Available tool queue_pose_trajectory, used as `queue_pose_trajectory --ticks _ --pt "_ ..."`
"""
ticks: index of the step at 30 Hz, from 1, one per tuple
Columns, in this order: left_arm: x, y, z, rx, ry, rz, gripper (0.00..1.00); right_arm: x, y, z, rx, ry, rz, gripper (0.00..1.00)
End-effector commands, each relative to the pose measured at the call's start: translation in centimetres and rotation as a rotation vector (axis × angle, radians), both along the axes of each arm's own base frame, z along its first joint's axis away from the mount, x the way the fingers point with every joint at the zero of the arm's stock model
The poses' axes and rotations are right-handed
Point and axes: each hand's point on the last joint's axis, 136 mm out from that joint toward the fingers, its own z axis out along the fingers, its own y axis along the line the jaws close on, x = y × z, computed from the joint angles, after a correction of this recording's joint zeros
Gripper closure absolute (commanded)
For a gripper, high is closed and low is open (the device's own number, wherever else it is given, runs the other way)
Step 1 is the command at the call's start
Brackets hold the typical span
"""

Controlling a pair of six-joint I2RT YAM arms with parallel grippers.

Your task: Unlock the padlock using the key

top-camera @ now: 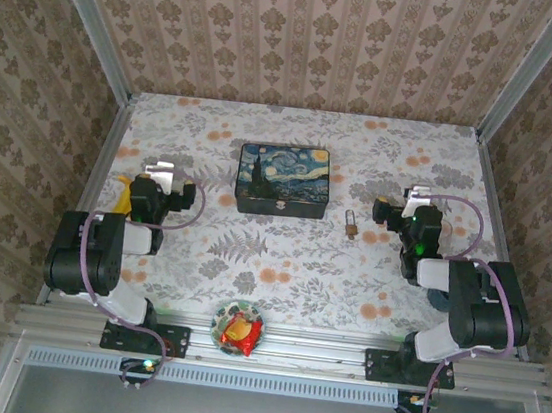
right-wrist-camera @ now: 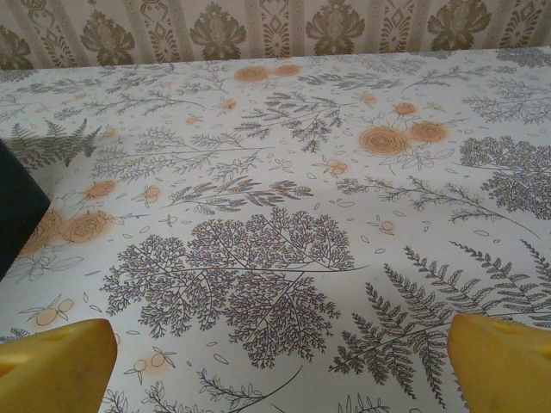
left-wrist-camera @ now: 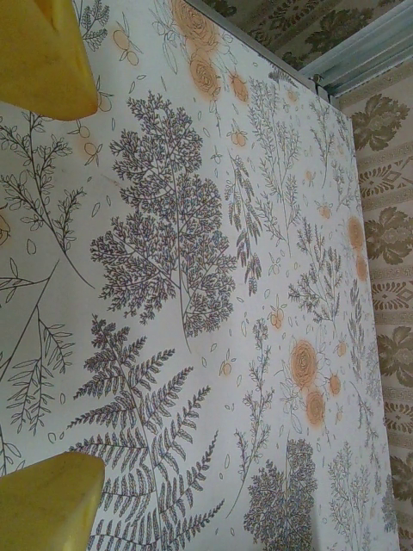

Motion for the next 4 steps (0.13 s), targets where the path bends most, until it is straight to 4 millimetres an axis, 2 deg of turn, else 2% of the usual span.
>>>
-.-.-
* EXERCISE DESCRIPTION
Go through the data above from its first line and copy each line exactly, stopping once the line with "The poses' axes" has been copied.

* TASK RESULT
Available tool queue_pose_trajectory, used as `queue_pose_trajectory --ticks _ --pt "_ ..."`
"""
ticks: index of the step at 30 Hz, from 1, one per tuple
Columns, in this order: left_arm: x, y, z, rx, ry, rz, gripper (0.00..1.00); right_arm: x, y, z, rx, ry, rz, gripper (0.00..1.00)
End-effector commands, each relative to the pose measured at the call's start: translation in centimetres and rotation as a rotation vector (axis × angle, radians), both along the axes of each arm's own base frame, z along its first joint's axis away from the mount, x the way the fingers point with every joint at the zero of the arm's stock model
The poses' axes and rotations are right-handed

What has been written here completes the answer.